What Went Well / What Didn't
Two columns is too few. If you want a retrospective, use Start/Stop/Continue. If you want a journal, use this.
Two columns: what went well, what didn't. The default-of-defaults — taught in every introductory agile course, run by every team that doesn't want to think about format. That's its main use case, and that's the warning. There's no action column. Cards turn into cards and nothing changes.
When to use
You almost certainly want to run something else. Use SSC for any team that ships software — it has the same shape plus an action column. Use this format for one-off events where you don't need to act on the output: workshops, training sessions, conference debriefs. Skip it as a sprint retro; you'll generate cards and do nothing with them.
How it runs
Two columns
What Went Well, What Didn't. That's the format. The simplicity is the appeal and the limit.
Silent write, five minutes
Standard silent write. Senior person writes last. The format's so familiar that the team won't engage hard with the prompts unless you protect the silence.
Read out, cluster
Group duplicates. Read each column out loud. The discussion will land at 'we should do something about X' — at which point you've discovered that the format is missing a third column.

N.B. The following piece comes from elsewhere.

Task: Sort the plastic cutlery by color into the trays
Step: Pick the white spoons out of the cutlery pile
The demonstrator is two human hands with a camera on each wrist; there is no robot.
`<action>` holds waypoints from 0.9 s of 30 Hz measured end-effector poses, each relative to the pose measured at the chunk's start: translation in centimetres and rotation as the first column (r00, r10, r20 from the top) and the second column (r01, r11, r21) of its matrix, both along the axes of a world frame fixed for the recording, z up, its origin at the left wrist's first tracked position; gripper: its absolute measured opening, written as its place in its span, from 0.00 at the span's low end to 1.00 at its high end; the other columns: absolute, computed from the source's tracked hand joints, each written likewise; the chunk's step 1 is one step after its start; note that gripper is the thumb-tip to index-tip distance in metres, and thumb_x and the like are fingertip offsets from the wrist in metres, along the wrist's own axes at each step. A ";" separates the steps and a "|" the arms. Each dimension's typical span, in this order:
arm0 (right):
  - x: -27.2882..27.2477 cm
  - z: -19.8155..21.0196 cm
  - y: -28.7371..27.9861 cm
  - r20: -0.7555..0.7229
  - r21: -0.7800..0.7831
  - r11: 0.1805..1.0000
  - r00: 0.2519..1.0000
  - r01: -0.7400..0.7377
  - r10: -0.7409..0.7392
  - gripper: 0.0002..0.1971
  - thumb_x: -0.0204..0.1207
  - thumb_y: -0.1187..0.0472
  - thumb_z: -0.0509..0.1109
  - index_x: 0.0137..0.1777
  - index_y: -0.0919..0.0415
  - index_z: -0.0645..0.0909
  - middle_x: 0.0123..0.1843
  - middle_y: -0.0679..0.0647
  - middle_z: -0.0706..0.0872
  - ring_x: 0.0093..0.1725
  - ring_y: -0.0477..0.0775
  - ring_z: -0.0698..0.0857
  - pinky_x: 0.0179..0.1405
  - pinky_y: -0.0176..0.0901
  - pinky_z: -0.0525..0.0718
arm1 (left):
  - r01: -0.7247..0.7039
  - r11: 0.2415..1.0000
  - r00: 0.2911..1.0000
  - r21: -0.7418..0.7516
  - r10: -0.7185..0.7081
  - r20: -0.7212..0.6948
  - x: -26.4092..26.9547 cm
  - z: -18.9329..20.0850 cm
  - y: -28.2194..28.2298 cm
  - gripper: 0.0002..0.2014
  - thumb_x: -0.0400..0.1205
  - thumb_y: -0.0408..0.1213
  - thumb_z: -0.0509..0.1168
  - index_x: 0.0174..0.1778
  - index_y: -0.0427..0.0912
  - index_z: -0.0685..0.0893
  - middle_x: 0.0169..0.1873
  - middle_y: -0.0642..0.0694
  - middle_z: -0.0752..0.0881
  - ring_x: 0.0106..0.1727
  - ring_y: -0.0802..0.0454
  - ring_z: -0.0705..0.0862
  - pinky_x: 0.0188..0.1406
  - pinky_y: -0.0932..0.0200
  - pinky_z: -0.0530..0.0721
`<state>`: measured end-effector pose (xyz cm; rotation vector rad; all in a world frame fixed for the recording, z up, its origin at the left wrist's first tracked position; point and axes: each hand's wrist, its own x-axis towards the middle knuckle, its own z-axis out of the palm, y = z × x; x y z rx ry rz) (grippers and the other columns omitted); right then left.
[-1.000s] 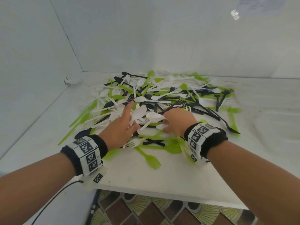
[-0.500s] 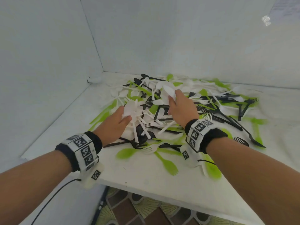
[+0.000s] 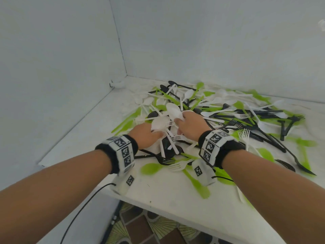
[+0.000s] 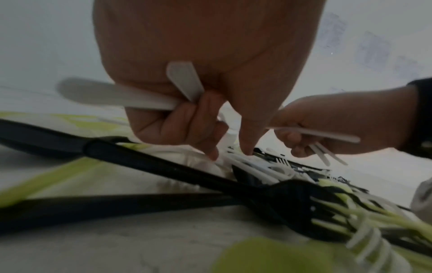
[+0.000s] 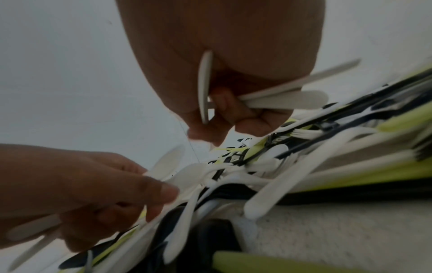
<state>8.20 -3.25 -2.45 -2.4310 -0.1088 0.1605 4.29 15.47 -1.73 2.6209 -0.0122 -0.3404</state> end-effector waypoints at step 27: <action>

Decide where to put the action
Either commit to action items in a separate ad-hoc list, or admit the meeting is just reflection. Don't pretend two columns is a full retro — it's the format's structural limit, not your team's failure.
Why it works
It works for what it's actually good at — quick reflection on a one-off event where action isn't the point. The two-column structure is fast, familiar, and produces a readable artefact. As a sprint retro it underperforms because retrospectives need an action column to be retrospectives; as a workshop debrief it's fine because workshops don't need next-sprint commitments. The format is misnamed by the industry, not broken.
Variations
- Add a third column — What To Do About It. That's Start/Stop/Continue with the columns relabelled. Use SSC.

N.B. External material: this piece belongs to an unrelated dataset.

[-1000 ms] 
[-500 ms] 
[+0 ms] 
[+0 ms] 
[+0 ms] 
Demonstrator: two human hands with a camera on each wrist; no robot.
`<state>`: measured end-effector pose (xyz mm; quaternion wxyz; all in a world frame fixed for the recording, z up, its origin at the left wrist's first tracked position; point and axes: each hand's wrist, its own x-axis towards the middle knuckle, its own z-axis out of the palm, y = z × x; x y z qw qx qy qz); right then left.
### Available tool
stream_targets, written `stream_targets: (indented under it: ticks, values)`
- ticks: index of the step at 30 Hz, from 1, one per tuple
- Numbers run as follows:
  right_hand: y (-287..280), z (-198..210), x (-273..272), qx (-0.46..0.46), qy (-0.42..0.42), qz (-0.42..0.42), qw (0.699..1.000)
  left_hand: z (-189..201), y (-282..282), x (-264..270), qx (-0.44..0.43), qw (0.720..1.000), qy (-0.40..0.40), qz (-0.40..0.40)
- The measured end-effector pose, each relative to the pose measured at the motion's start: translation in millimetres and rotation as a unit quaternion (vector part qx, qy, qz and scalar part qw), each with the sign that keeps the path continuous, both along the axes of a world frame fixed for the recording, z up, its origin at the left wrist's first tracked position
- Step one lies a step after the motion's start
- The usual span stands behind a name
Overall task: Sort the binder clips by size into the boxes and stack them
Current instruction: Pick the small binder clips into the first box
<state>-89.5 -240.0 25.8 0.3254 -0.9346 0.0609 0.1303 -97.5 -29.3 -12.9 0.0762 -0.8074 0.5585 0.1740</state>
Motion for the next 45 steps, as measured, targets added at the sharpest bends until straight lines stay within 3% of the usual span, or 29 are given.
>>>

- Run it as the closing exercise of a workshop. Two columns is enough when the goal is a takeaway, not a commitment.
- Pair it with a separate Plus/Delta at the end of the meeting. Plus/Delta about the meeting itself, What Went Well/Didn't about the work.
Facilitator notes
If the team is running this every sprint and looking blank-faced about why nothing changes, the format is the answer. Switch to SSC. The two-column format produces cards but not commitments — that's not a coaching problem, it's a structural one.
Pitfalls
- Running it as your default sprint format. Cards will pile up; nothing will change. SSC has the same shape with an action column.

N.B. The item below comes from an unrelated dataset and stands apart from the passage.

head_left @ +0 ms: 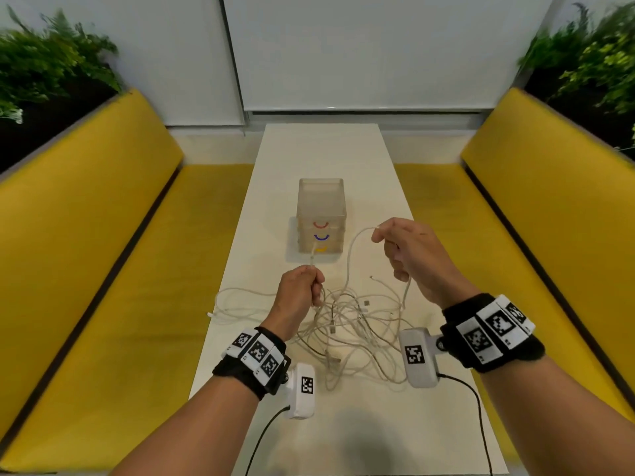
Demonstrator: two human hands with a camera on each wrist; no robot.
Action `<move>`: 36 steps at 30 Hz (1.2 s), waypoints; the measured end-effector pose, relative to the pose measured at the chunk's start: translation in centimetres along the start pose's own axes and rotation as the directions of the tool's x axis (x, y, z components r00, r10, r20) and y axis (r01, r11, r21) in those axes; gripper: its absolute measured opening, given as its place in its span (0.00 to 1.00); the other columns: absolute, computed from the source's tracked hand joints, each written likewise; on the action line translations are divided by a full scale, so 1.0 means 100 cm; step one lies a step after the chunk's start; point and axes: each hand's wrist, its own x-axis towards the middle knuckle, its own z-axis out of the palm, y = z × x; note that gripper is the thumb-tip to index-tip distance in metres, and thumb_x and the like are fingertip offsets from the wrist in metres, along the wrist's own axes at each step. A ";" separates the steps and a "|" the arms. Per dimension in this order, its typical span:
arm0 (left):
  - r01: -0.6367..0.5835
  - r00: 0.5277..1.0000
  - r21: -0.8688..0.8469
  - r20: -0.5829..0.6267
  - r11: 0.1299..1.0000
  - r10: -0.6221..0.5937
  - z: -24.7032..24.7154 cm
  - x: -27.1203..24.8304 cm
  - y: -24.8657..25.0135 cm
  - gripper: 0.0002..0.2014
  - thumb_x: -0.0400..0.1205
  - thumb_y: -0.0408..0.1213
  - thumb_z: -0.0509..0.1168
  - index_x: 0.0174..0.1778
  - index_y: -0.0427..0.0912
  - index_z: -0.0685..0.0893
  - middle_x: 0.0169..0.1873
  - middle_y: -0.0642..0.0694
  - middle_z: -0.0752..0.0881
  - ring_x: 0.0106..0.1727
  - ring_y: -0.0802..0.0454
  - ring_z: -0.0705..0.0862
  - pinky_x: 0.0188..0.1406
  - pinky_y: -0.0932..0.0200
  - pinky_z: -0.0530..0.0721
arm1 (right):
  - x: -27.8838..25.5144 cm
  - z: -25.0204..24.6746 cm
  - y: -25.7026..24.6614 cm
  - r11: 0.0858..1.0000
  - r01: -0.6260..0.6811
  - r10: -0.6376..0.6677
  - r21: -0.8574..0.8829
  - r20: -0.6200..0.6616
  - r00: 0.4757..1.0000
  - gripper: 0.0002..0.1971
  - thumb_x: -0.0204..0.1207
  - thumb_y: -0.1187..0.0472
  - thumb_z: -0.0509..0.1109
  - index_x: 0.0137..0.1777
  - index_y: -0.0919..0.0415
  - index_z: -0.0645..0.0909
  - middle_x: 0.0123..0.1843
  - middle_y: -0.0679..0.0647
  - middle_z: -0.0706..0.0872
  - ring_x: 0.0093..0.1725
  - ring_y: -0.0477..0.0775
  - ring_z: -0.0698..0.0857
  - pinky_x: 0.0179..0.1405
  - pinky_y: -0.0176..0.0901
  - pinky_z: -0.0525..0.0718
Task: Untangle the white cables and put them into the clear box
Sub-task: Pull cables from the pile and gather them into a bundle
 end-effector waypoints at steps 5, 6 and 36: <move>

- Pretending it's a full retrospective. It's a journal. Calling it a retro doesn't add a column.
- Letting the discussion stretch to fill the time you blocked. If it's empty in fifteen minutes, end the meeting.
- Treating the cards as commitments. Without a What-To-Do column, they're observations.
Remote tips
Two-column boards are easy remotely — no zoom problems, no quadrant confusion. The format's structural limit is the same online as in person; the remote pattern doesn't fix it.
Example outputs
- Went Well: shipped the auth migration on schedule.
- Went Well: support tickets down 30% week-over-week.
- Didn't: standup ran long every day. Nobody named it; nobody fixed it.
- Didn't: design review queue blocked three tickets. (Note: this is the third sprint we've written this card.)
FAQ
- What Went Well or Start/Stop/Continue?
- SSC every time, for any team that ships software. SSC has the same shape with an action column — the column that makes a retrospective worth running. What Went Well/Didn't is two columns and no action. Run it for one-off events where reflection is the goal; run SSC for sprint cadence.
- Isn't this the most popular retro format?
- Yes. That's not an argument for it; that's an argument that teams pick formats by inertia. Popularity comes from being the example used in every intro-to-agile course, not from outperforming SSC, 4Ls, or Sailboat. The popularity is the warning.
- When does it actually fit?
- Workshops, training sessions, conference debriefs, one-off events where you don't need to act on the output. Anywhere reflection is the goal and there's no next sprint to feed back into. As a sprint retro it's almost always wrong.